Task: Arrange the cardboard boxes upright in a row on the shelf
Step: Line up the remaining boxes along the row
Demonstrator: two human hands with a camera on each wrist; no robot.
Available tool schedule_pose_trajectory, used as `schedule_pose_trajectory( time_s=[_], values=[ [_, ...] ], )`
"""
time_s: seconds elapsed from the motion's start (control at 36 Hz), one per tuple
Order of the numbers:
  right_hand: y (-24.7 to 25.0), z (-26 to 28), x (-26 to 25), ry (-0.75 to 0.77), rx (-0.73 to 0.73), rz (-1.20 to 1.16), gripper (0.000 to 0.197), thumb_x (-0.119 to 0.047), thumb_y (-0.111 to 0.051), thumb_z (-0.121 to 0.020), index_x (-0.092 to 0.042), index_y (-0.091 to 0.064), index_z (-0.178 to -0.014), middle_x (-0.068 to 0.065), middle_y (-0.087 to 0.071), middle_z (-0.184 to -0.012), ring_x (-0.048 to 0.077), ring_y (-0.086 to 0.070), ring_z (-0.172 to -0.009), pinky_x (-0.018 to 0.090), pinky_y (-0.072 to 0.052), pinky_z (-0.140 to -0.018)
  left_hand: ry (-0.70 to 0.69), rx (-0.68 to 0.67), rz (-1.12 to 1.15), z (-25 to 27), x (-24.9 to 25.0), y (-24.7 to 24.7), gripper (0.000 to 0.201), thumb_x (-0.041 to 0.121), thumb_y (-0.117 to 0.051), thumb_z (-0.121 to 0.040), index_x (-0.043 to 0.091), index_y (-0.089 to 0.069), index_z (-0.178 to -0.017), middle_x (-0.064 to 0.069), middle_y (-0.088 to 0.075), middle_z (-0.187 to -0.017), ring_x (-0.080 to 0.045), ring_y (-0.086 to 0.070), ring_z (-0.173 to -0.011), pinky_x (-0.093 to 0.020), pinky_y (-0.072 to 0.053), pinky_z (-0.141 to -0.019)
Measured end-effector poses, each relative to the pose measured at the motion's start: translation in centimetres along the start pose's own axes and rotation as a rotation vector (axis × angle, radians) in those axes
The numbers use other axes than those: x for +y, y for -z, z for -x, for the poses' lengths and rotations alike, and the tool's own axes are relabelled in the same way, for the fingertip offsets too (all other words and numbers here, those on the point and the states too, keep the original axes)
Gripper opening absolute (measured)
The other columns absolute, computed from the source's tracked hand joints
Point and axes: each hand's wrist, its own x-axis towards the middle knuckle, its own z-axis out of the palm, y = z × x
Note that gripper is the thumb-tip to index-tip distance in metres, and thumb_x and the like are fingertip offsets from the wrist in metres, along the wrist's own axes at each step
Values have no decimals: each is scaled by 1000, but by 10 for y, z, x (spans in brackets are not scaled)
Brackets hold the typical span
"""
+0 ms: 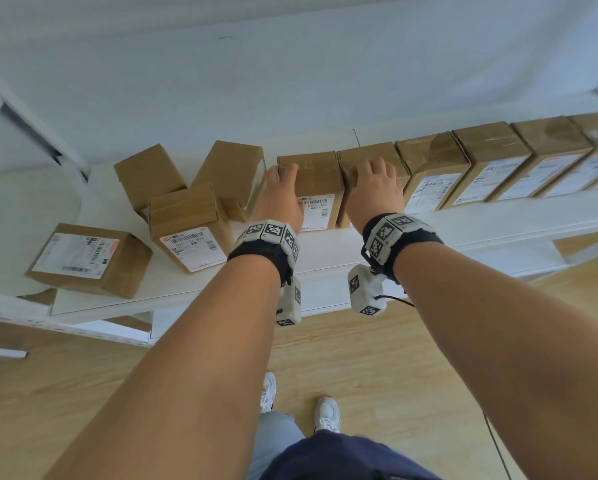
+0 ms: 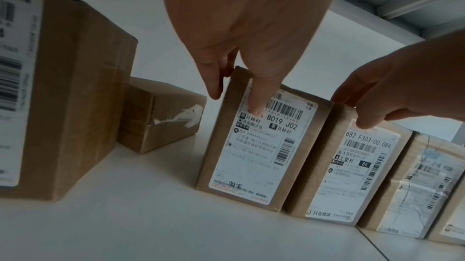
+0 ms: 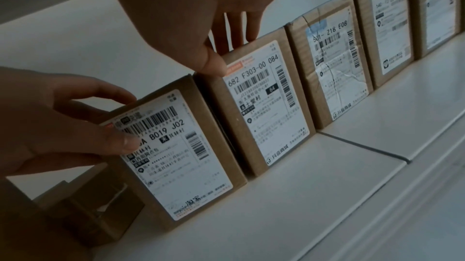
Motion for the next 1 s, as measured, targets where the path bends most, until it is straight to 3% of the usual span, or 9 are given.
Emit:
schedule_pose_trajectory(
  time_s=[0.06,0.17,0.28,0.42,0.61,0.69,0.89,1.0],
  values=[
    [2,-1,-2,-6,-3,2,41,-3,-46,-85,-9,-47,-125,10,-46,-131,28,-37,-126,37,-32,-107,-27,-16,-13,1,-2,3,63,16,-64,-84,35,-32,-134,-2,-35,-144,-26,-54,-118,-50,-52,-90],
    [9,-4,-8,-24,-45,8,41,-2,-45,-84,-8,-47,-125,11,-45,-130,28,-39,-123,38,-35,-104,-70,-30,-103,7,-5,14,63,13,-56,-91,24,-28,-147,-7,-25,-155,-28,-36,-137,-43,-43,-104],
    [16,-7,-23,-3,-78,-11,47,2,-45,-81,-7,-45,-127,13,-43,-132,28,-39,-122,38,-39,-103,-67,19,-193,14,-14,32,61,9,-51,-92,11,-27,-148,-12,-20,-158,-29,-22,-145,-39,-25,-118],
    [15,-9,-51,72,-61,-63,38,-12,-47,-91,-10,-46,-129,12,-46,-130,28,-42,-119,37,-39,-98,22,48,-296,25,-41,52,57,10,-51,-90,9,-33,-144,-14,-23,-156,-30,-19,-145,-41,-16,-120],
    [7,-7,-97,142,-118,-103,50,-6,-45,-87,-13,-43,-136,11,-42,-136,28,-37,-126,37,-37,-103,135,-10,-405,39,-82,67,62,36,-52,-91,11,-31,-144,-16,-26,-153,-35,-21,-144,-44,-15,-120],
    [1,-6,-117,162,-137,-108,48,-4,-42,-87,-12,-45,-134,11,-42,-135,28,-37,-126,38,-39,-103,172,-56,-395,40,-97,70,71,43,-53,-91,13,-23,-148,-16,-19,-157,-36,-16,-146,-45,-15,-120],
    [-25,-8,-160,145,-220,-96,55,-1,-44,-86,-8,-38,-141,10,-38,-141,26,-33,-131,38,-38,-105,146,-72,-371,31,-132,79,74,44,-50,-94,12,-17,-151,-15,-13,-159,-36,-9,-148,-47,-10,-121],
    [-44,-12,-177,121,-270,-90,45,-3,-44,-89,-7,-43,-134,12,-38,-142,28,-35,-129,39,-40,-102,122,-80,-351,23,-152,85,74,41,-49,-95,12,-14,-153,-14,-8,-161,-36,-4,-149,-47,-6,-121]
  ],
)
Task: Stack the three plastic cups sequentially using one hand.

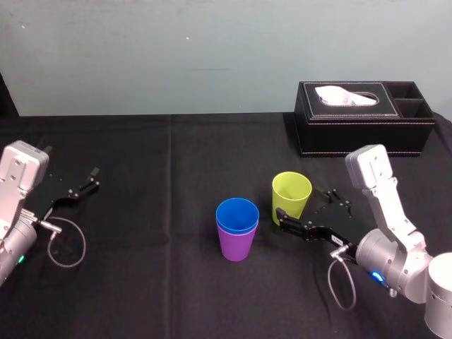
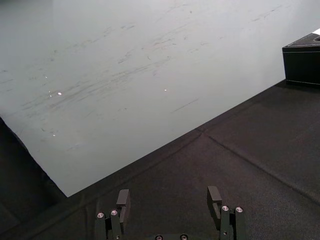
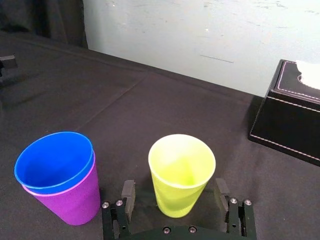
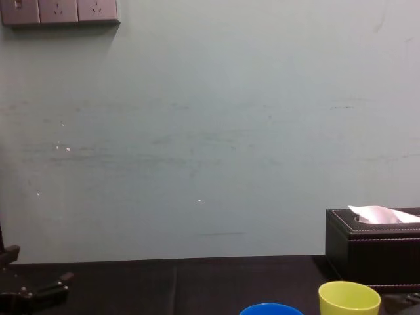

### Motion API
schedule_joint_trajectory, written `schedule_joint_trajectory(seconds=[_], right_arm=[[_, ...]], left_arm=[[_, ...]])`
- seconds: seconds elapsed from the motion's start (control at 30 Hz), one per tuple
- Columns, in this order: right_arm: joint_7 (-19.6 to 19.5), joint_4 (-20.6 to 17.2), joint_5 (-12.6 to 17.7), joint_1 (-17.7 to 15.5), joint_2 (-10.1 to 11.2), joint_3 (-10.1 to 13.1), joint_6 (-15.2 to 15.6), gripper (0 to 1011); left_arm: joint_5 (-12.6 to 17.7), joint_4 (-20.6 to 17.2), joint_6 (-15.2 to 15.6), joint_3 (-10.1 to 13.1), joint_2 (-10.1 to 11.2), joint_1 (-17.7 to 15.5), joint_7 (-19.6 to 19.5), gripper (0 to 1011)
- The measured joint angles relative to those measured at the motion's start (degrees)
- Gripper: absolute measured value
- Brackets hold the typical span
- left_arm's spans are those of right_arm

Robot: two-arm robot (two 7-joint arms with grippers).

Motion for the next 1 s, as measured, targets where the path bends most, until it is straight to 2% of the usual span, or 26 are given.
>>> schedule_joint_trajectory(seconds=[1.0], right_arm=[[-0.6, 4.5, -1.5, 3.8, -2.4, -1.3, 0.0, 1002]], left_arm=[[0.0, 0.0, 0.0, 0.0, 0.0, 0.0, 0.0, 1010]])
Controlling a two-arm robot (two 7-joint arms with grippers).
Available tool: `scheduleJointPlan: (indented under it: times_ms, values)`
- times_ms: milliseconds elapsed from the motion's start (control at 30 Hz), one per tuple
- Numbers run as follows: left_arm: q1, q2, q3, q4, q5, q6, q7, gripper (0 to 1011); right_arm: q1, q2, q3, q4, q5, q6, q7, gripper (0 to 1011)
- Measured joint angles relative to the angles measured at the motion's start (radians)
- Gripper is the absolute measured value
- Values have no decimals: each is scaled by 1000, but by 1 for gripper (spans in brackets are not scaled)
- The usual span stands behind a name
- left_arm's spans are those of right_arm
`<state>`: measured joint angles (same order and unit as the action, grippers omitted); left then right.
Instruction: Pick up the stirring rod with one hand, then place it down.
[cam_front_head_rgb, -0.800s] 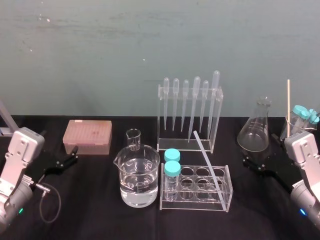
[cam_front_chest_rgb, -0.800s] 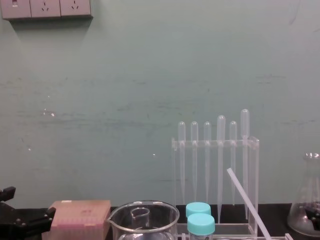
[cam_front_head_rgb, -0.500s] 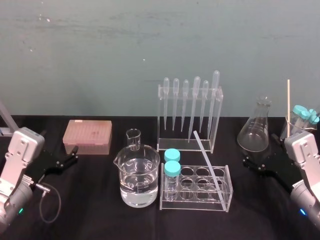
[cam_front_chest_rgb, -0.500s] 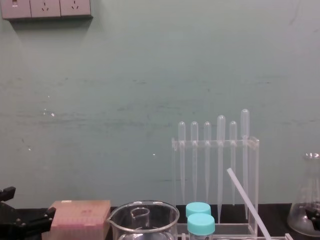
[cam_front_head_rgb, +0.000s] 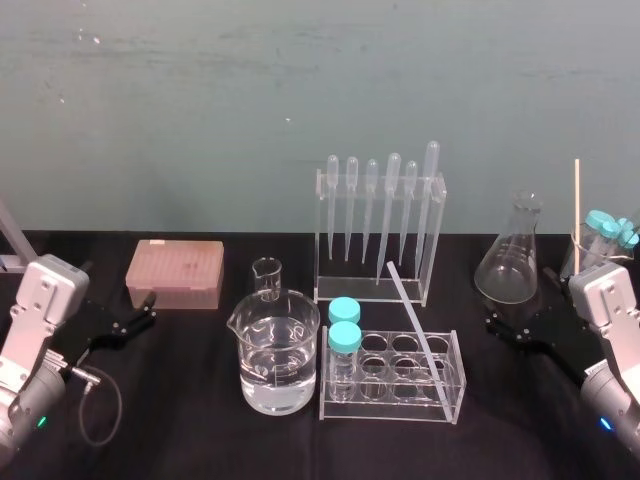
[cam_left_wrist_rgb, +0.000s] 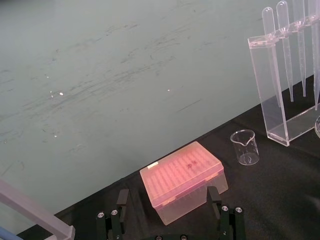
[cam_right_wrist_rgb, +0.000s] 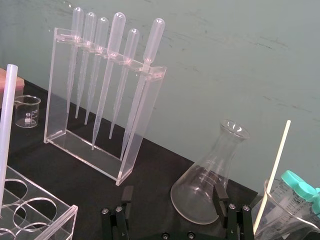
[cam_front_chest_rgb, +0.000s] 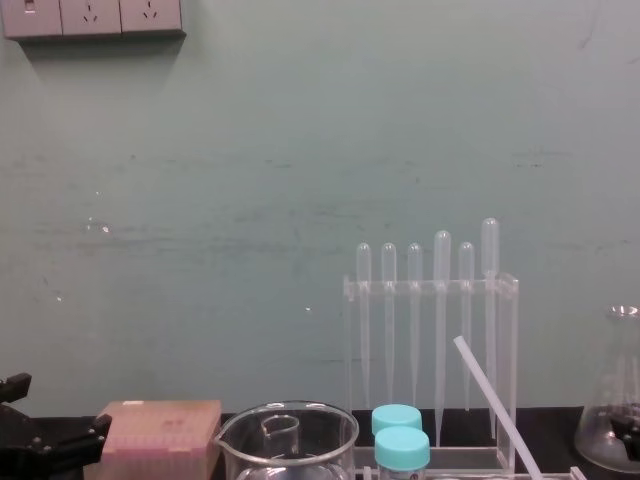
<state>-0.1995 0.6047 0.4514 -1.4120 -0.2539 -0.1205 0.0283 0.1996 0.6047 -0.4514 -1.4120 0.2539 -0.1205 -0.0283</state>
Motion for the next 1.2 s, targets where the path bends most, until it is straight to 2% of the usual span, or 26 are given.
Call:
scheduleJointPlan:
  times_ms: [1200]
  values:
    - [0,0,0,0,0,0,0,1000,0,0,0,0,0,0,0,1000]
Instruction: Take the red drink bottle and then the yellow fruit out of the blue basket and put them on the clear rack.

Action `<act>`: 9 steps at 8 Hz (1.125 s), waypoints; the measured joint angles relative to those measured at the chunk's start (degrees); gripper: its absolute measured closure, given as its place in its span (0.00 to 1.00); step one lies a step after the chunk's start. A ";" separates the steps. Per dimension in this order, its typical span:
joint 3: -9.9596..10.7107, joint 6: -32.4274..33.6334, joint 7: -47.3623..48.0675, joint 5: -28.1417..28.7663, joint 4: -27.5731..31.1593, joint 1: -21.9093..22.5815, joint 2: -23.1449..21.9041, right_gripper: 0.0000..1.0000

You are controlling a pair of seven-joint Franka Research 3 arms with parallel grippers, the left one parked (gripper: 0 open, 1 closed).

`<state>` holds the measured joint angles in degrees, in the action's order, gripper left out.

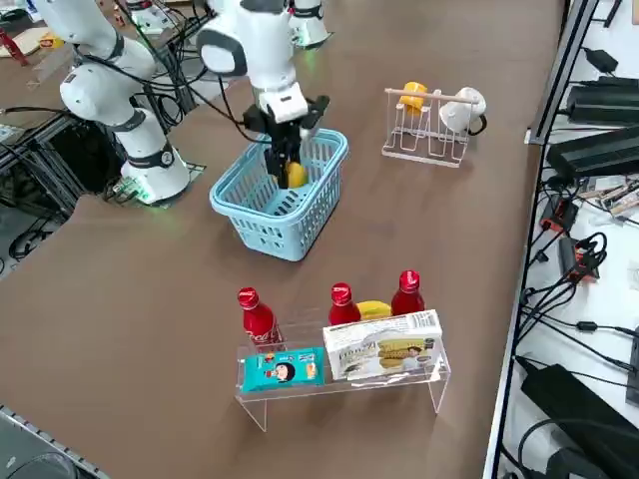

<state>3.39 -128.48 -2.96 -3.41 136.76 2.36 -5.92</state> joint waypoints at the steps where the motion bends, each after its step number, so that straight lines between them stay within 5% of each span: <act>1: 0.16 6.43 -0.13 -0.13 -4.87 -0.36 -0.25 0.13; 4: 0.61 18.55 -8.67 -2.76 -17.97 -4.86 2.86 0.13; 9: 0.92 11.55 -32.82 -11.14 -30.01 -15.17 19.42 0.13</act>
<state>4.32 -116.93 -35.79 -14.55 106.75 -12.80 13.50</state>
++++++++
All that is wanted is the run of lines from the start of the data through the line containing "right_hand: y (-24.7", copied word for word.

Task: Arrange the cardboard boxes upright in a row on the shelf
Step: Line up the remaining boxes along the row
Demonstrator: two human hands with a camera on each wrist; no robot.
Available tool schedule_pose_trajectory, used as `schedule_pose_trajectory( time_s=[_], values=[ [_, ...] ], )`
"""
time_s: seconds elapsed from the motion's start (control at 36 Hz), one per tuple
Order of the numbers:
  right_hand: y (-24.7 to 25.0), z (-26 to 28), x (-26 to 25), ry (-0.75 to 0.77), rx (-0.73 to 0.73), rz (-1.20 to 1.16), gripper (0.000 to 0.197), thumb_x (-0.119 to 0.047), thumb_y (-0.111 to 0.051), thumb_z (-0.121 to 0.020), index_x (-0.092 to 0.042), index_y (-0.091 to 0.064), index_z (-0.178 to -0.014), middle_x (-0.068 to 0.065), middle_y (-0.087 to 0.071), middle_z (-0.184 to -0.012), ring_x (-0.048 to 0.077), ring_y (-0.086 to 0.070), ring_z (-0.172 to -0.009), pinky_x (-0.018 to 0.090), pinky_y (-0.072 to 0.052), pinky_z (-0.140 to -0.018)

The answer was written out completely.